> _What the task requires_: Beginning with the opening line, set down each line of the material below exactly, stopping once the line with "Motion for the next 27" is done.

> _Given data_:
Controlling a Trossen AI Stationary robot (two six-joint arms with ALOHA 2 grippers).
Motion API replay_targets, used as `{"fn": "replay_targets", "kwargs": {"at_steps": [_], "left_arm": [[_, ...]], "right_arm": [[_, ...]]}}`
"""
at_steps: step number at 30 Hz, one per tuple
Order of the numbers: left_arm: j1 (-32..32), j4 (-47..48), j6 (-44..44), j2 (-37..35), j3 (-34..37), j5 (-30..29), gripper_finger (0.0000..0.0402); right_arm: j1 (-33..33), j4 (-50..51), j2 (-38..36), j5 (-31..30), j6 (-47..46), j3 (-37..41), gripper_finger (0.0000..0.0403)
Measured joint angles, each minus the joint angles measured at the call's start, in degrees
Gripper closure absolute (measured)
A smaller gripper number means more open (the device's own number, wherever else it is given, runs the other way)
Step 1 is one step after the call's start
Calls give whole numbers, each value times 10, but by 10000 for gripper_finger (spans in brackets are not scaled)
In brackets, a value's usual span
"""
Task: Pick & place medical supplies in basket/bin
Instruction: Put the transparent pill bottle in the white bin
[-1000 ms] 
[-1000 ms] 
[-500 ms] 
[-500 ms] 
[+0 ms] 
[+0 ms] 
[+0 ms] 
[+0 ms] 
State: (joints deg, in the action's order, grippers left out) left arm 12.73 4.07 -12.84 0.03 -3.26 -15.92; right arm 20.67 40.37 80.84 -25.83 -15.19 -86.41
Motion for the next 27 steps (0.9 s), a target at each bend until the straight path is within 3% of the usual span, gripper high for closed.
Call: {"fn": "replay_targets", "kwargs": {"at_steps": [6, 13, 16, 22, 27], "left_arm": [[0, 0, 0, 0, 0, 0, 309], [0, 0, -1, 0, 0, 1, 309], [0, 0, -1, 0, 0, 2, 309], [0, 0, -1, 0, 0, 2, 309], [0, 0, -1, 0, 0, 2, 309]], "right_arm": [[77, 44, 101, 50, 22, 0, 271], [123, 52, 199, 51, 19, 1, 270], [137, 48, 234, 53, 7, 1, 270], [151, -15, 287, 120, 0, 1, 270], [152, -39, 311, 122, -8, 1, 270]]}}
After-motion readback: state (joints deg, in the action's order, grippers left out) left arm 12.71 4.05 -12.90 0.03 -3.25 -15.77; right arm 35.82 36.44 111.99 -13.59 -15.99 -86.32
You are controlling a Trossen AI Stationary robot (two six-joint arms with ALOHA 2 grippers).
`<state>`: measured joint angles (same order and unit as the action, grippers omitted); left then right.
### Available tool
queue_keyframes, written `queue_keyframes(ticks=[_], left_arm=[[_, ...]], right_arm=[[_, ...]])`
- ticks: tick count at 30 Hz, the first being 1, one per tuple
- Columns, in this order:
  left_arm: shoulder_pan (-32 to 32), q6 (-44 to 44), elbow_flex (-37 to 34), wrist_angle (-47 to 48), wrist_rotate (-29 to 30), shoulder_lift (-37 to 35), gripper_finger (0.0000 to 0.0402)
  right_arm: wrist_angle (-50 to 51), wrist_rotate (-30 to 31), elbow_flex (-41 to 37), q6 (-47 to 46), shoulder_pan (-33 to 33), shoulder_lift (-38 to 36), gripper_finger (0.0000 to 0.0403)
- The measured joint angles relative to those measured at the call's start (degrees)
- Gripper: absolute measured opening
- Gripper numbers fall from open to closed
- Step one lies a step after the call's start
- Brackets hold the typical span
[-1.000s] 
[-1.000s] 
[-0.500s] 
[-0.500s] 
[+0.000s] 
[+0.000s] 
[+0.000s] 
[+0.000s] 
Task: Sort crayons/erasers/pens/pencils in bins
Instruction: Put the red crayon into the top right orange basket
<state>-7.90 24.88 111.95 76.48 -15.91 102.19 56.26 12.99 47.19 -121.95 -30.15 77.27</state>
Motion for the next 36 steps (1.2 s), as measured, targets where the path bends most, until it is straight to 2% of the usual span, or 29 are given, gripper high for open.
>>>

> _Solution to this exercise_:
Controlling a Trossen AI Stationary robot (two six-joint arms with ALOHA 2 grippers).
Motion API replay_targets, used as `{"fn": "replay_targets", "kwargs": {"at_steps": [_], "left_arm": [[_, ...]], "right_arm": [[_, ...]]}}`
"""
at_steps: step number at 30 Hz, one per tuple
Order of the numbers: left_arm: j1 (-32..32), j4 (-47..48), j6 (-44..44), j2 (-37..35), j3 (-34..37), j5 (-30..29), gripper_finger (0.0000..0.0402); right_arm: j1 (-33..33), j4 (-50..51), j2 (-38..36), j5 (-31..30), j6 (-47..46), j3 (-37..41), gripper_finger (0.0000..0.0403)
Measured joint angles, each minus the joint angles measured at the call's start, in degrees
Gripper closure absolute (measured)
A smaller gripper number means more open (the device's own number, wherever else it is given, runs the other way)
Step 1 is one step after the call's start
Calls give whole numbers, each value times 10, but by 10000 for gripper_finger (spans in brackets are not scaled)
In brackets, a value's usual span
"""
Task: Pick & place medical supplies in basket/bin
Instruction: Put the transparent pill bottle in the white bin
[-1000 ms] 
[-1000 ms] 
[-500 ms] 
[-500 ms] 
[+0 ms] 
[+0 ms] 
[+0 ms] 
[+0 ms] 
State: (joints deg, in the action's order, grippers left out) left arm 12.73 4.07 -12.84 0.03 -3.26 -15.92; right arm 20.67 40.37 80.84 -25.83 -15.19 -86.41
Motion for the next 27 steps (0.9 s), a target at each bend until the straight path is within 3% of the usual span, gripper high for closed.

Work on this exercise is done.